Task requirements.
Restate word for word the lines from the one containing "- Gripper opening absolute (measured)" through the end of the listing below, with both ends included.

Exercise data.
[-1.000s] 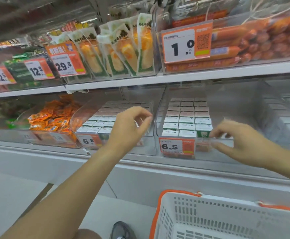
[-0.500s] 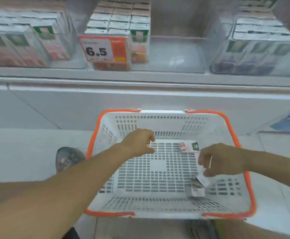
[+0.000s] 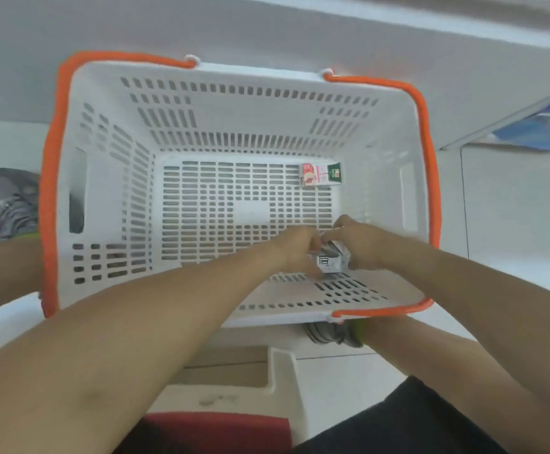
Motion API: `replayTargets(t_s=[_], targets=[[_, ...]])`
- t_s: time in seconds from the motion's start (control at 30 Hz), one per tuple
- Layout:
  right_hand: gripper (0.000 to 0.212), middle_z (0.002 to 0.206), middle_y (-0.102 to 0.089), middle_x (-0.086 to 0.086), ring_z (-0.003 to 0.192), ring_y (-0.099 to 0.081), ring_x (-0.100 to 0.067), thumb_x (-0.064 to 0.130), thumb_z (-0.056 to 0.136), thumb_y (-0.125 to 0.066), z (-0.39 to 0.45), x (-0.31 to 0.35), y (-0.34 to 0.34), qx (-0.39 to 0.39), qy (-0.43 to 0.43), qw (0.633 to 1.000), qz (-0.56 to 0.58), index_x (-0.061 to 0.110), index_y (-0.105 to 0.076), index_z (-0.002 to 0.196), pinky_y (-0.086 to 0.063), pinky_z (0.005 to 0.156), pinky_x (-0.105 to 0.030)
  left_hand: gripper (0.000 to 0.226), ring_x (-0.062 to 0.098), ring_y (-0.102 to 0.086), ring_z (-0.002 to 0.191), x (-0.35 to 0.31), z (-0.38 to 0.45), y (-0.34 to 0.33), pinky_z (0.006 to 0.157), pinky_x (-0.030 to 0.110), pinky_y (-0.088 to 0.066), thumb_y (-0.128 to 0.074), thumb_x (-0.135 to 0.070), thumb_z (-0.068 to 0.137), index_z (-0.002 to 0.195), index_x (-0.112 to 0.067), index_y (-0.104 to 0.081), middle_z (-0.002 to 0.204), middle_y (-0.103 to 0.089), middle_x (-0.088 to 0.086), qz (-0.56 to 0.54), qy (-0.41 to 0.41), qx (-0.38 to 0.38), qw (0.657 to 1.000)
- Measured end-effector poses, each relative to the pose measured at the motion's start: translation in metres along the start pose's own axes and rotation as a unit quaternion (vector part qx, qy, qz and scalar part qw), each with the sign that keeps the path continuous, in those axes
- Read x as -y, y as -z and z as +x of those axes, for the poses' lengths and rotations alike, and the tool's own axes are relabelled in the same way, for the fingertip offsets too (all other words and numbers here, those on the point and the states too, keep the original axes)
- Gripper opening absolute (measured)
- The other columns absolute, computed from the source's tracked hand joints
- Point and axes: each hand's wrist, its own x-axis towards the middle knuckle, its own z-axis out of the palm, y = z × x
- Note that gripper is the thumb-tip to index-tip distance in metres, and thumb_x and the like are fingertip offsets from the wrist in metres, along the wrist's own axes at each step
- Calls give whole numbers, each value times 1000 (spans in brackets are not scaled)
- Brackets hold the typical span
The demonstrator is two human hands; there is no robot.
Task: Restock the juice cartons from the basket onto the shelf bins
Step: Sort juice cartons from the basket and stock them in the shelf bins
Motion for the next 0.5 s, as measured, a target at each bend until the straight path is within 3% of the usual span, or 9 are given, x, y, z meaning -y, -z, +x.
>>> replayTargets(t_s=[0.13,0.3,0.43,0.5], targets=[[50,115,-48,-9,93,-59,-30,0,81,-67,9,-4,-6,-58,-11,998,20,27,-60,122,-50,84,-38,53,19,-58,107,3,13,-10,89,32,-49,-86,-29,73,114,-14,-58,118,-59,0,2,-17,1,1000],[42,127,-53,-4,110,-58,-24,0,84,-67,10,-10,7,-141,-52,985,80,19,-63,121,-44,93,-29,52,19,-61,96,12,14,-5,83,33,-51,-78,-35,80,124,-14,-58,111,-65,2,-14,-49,-15,999],[40,126,-55,-7,113,-56,-26,10,81,-73,-1,-8,33,-177,-65,977,96,18,-65,120,-45,97,-34,48,19,-63,89,18,18,-8,69,27,-44,-69,-19,86,130,-11,-54,100,-65,2,-46,-6,-102,994],[39,122,-57,-8,112,-56,-26,11,79,-74,-14,-6,46,-205,-64,972,101,18,-67,117,-45,94,-33,50,14,-63,79,21,21,-11,62,23,-44,-71,-15,84,131,-9,-54,90,-66,-1,-126,39,-116,984]])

Response below.
- Gripper opening absolute (measured)
- The other columns absolute, computed from the source's tracked hand joints
- Point and axes: each hand's wrist, its own x-axis towards the middle knuckle, its own z-axis out of the palm, y = z × x
- Note that gripper is the thumb-tip to index-tip distance in metres, and thumb_x and the like are fingertip offsets from the wrist in metres, along the wrist's own axes at each step
- Calls give whole numbers, each value times 1000 (spans in brackets are not scaled)
- Brackets hold the typical span
The demonstrator is two human hands; there is no robot.
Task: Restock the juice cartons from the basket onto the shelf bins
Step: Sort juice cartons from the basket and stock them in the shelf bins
Motion for the next 0.5 s, as measured, a target at each bend until the straight path is within 3% of the usual span, or 9 are given, x, y, z meaning -y, -z, +x.
>>> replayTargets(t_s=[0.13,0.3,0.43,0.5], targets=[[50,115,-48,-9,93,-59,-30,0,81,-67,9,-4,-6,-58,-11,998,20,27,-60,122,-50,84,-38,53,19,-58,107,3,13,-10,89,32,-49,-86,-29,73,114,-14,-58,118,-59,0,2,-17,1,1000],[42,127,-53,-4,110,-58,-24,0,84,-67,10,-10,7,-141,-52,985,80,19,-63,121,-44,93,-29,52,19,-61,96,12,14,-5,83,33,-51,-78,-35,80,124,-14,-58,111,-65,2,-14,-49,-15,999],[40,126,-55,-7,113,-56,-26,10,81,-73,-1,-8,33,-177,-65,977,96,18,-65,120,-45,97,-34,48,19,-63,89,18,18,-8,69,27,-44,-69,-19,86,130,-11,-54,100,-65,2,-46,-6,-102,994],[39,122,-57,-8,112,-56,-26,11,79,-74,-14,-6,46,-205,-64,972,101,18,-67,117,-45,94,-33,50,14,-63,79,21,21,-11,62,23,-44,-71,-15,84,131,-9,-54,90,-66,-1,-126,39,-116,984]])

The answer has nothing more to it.